All well and good, but her answers regarding her decision in Maloney v. Cuomo are a bit questionable. As with Ricci v. DeStefano, she chose to defer rather blindly to precedent rather than risk making waves:
In Supreme Court province, the right is not fundamental. It’s a legal term. It’s not talking about the importance of the right in a legal term. It’s talking about is that right incorporated against the states. (…) My decision in Maloney and on any case of this type would be to follow the precedent of the Supreme Court when it speaks directly on an issue.
This is where it gets a bit slippery. There are some precedents that are so disastrous, so detrimental to liberty, that they must be defied, even before they are overturned. Two of those–the Slaughterhouse Cases and United States v. Cruikshank–will be tested before the Court next term.
As the 7th Circuit declared in 1982:
[S]ometimes later decisions, though not explicitly overruling or even mentioning an earlier decision, indicate that the Court very probably will not decide the issue the same way the next time. In such a case, to continue to follow the earlier case blindly until it is formally overruled is to apply the dead, not the living, law. Norris v. United States
It is not the province of a Supreme Court justice to hide behind precedent. In fact, the Supreme Court has preserved many of our liberties by overturning dangerous precedents that had too long been taken for granted. Just as Brown v. Board of Education overturned Plessy v. Ferguson and Loving v. Virginia overturned Pace v. Alabama, it is incumbent upon the Court to revisit and reverse past decisions that are plainly deficient.
At issue before the Court next year will be the incorporation of the 2nd Amendment under the 14th. The two primary precedents cited in opposition are plainly wrong. As the Cato Institute states in their brief:
The doctrine of stare decisis [“the decision stands”] is particularly inapt with respect to the Slaughter-House Cases, not only because of the extreme violence that opinion did to constitutional text and history, but because the purposes of the doctrine would not be served by refusing to revisit this particular mistake. (Mellor, Neily, McNamara (pdf), p. 7)
Just as the Slaughterhouse Cases defended the ability of state monopolies to disrupt private industry, the Cruikshank decision all but legitimized the Colfax Massacre, as well as facilitating years of further violence and oppression.
Are these really precedents that Judge Sotomayor thinks are worthy of preserving?

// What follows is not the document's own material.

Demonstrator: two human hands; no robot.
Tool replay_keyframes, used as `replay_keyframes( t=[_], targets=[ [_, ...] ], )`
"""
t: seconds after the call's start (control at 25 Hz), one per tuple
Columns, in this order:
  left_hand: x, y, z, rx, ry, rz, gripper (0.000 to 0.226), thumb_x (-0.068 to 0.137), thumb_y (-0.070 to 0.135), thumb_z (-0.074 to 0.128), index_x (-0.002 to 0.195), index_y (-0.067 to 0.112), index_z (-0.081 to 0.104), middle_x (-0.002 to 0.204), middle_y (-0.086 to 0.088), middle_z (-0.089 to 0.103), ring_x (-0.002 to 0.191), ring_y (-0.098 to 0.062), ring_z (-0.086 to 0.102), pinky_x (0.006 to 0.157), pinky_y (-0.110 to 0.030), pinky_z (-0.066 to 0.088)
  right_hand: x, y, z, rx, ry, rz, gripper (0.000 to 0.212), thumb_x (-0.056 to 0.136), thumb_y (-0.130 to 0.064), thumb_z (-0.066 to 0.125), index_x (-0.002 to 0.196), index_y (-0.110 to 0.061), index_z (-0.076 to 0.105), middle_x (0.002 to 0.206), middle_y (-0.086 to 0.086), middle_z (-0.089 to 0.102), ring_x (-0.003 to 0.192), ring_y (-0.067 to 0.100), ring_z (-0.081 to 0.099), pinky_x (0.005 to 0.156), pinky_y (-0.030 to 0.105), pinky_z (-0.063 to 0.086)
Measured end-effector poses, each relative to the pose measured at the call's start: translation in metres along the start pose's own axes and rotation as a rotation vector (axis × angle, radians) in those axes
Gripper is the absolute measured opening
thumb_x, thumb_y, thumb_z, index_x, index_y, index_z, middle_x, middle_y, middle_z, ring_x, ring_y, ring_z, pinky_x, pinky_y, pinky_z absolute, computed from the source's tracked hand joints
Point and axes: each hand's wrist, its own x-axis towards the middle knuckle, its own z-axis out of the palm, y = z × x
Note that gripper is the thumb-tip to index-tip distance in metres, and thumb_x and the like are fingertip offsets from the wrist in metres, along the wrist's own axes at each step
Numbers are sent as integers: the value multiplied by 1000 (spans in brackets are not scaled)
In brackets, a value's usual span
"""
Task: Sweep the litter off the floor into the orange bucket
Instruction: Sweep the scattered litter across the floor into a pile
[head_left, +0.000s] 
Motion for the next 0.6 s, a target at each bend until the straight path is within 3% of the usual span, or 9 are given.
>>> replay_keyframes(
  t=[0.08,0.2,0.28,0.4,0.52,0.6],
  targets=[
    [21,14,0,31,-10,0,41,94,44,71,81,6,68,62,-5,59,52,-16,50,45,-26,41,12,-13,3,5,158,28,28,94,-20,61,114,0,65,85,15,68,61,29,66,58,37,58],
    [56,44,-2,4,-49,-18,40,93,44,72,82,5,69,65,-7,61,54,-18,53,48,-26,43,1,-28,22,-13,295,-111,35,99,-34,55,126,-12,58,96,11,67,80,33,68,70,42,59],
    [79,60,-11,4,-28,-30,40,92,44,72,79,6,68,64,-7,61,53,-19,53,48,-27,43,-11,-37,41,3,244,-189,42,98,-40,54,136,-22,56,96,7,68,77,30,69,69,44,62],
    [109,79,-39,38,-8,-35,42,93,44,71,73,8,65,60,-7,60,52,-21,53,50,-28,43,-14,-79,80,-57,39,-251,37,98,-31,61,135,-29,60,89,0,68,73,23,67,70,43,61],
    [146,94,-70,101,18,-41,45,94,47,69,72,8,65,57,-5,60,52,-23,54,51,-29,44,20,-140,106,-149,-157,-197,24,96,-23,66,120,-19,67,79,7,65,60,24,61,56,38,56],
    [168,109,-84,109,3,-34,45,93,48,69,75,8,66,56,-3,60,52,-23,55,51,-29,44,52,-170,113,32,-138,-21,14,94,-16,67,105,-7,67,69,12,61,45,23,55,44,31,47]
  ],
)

Whatever form it takes, the case before the Supreme Court next year will not be just about guns, or even the 2nd Amendment. It will address the entire history of incorporation, and either way the Court decides, it will have major ramifications throughout the body of civil rights law.
Let’s hope she’s up to it.
Edit: Orrin Hatch is questioning her this afternoon, and regarding Gonzales v. Carhart, she stated:
All precedents of the Supreme Court I consider settled law, subject to the deference to doctrine of stare decisis would counsel (…) if that precedent got the Supreme Court’s teachings wrong, it still would bind my court.
But here, she’s obviously talking about the role of the Circuit courts, and not SCOTUS.
In some cases, the court looks at the action and applies a stricter scrutiny to the government’s action. In others, if it’s not a fundamental right in the way the law defines that, but it hasn’t been incorporated against the states, then the standard of review is of rational basis. (…) Well, the government can remedy a social problem that it is identifying or a difficulty it’s identifying in conduct not in the most narrowly tailored way, but one that reasonably seeks to achieve that result. In the end, it can’t be arbitrary and capricious.
She goes on to defend the Maloney decision as somewhat strictly defined, as it focused on a particular weapon (chukka sticks). Essentially, she’s claiming she applied the strict scrutiny Scalia’s guidance in Heller seemed to require.